• _What you are asked to do_: Look through the data below. Pick out the lines holding the string "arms".

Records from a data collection
◆ ◆ ◆

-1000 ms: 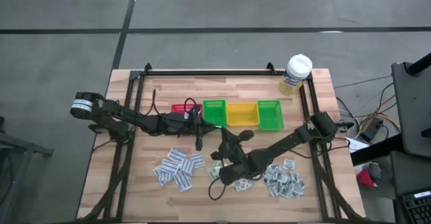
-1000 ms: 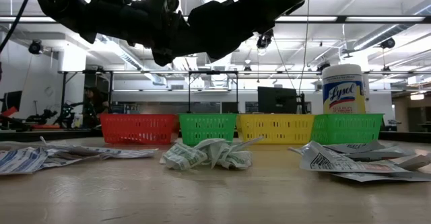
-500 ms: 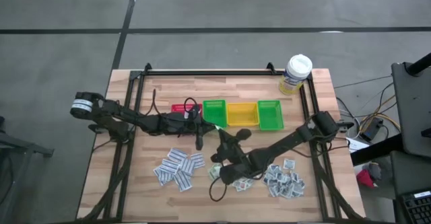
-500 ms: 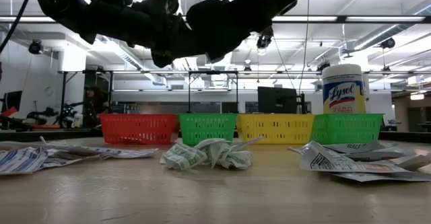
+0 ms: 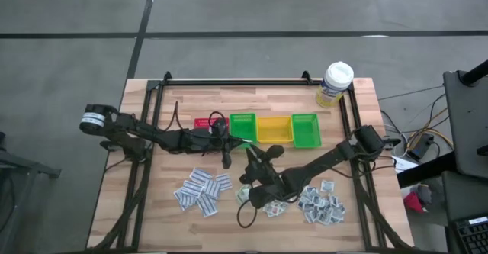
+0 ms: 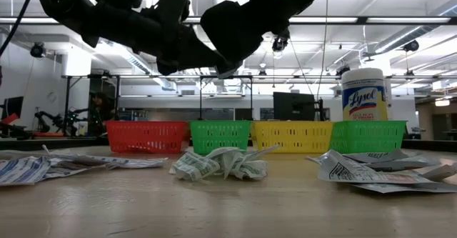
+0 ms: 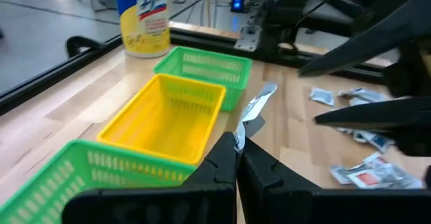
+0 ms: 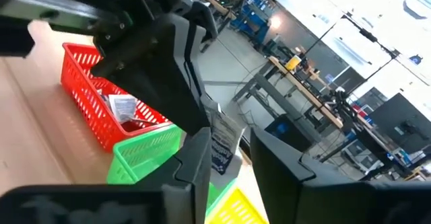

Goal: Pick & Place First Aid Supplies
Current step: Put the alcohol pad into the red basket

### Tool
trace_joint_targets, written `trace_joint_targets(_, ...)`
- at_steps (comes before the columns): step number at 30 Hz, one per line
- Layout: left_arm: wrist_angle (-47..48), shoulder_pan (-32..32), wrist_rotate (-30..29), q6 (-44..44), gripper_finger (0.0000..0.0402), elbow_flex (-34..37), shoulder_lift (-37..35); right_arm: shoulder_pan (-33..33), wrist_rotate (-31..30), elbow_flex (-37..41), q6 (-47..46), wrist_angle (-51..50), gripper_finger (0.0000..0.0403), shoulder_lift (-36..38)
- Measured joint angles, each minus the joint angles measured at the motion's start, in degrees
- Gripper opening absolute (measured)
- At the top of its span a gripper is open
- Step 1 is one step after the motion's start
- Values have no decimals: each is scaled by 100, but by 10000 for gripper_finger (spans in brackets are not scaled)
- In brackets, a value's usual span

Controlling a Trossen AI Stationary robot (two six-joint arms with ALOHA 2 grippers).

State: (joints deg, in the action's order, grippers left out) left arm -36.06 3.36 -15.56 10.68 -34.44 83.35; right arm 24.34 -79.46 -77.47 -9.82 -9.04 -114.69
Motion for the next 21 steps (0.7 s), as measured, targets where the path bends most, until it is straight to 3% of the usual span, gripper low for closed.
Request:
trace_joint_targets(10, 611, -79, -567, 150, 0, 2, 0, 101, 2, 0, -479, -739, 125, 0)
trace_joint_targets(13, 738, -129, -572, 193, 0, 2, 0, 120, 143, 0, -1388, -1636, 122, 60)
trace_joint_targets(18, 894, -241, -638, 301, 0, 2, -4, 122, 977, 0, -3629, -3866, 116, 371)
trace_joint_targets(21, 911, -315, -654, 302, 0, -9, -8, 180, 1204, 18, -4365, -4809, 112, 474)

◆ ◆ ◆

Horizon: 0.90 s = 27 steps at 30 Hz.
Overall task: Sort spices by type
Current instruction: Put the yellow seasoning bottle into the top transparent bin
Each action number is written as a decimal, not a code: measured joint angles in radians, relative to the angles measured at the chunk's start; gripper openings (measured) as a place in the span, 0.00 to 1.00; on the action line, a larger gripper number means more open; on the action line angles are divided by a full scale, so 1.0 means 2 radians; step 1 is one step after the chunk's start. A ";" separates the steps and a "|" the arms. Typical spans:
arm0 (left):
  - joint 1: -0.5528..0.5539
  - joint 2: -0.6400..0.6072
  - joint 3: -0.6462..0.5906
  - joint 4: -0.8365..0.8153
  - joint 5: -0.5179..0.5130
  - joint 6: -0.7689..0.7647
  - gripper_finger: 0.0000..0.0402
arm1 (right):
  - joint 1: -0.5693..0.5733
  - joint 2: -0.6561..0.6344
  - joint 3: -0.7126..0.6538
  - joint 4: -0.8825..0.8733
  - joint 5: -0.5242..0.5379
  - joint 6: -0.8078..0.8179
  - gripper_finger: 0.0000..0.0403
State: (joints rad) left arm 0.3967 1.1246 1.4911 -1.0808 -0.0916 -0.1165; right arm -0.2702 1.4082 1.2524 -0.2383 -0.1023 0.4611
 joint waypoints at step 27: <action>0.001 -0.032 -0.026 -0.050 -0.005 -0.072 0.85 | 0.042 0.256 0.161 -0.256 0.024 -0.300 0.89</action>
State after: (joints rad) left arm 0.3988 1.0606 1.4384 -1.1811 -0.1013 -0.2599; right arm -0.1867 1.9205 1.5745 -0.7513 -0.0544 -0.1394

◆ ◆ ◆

• _Result below_:
Controlling a Trossen AI Stationary robot (two six-joint arms with ALOHA 2 grippers).
Each action number is written as a decimal, not a code: measured joint angles in radians, relative to the angles measured at the chunk's start; gripper openings (measured) as a place in the span, 0.00 to 1.00; on the action line, a larger gripper number means more open; on the action line angles are divided by a full scale, so 1.0 means 2 radians; step 1 is one step after the chunk's start. A ";" separates the steps and a "|" the arms. Typical spans:

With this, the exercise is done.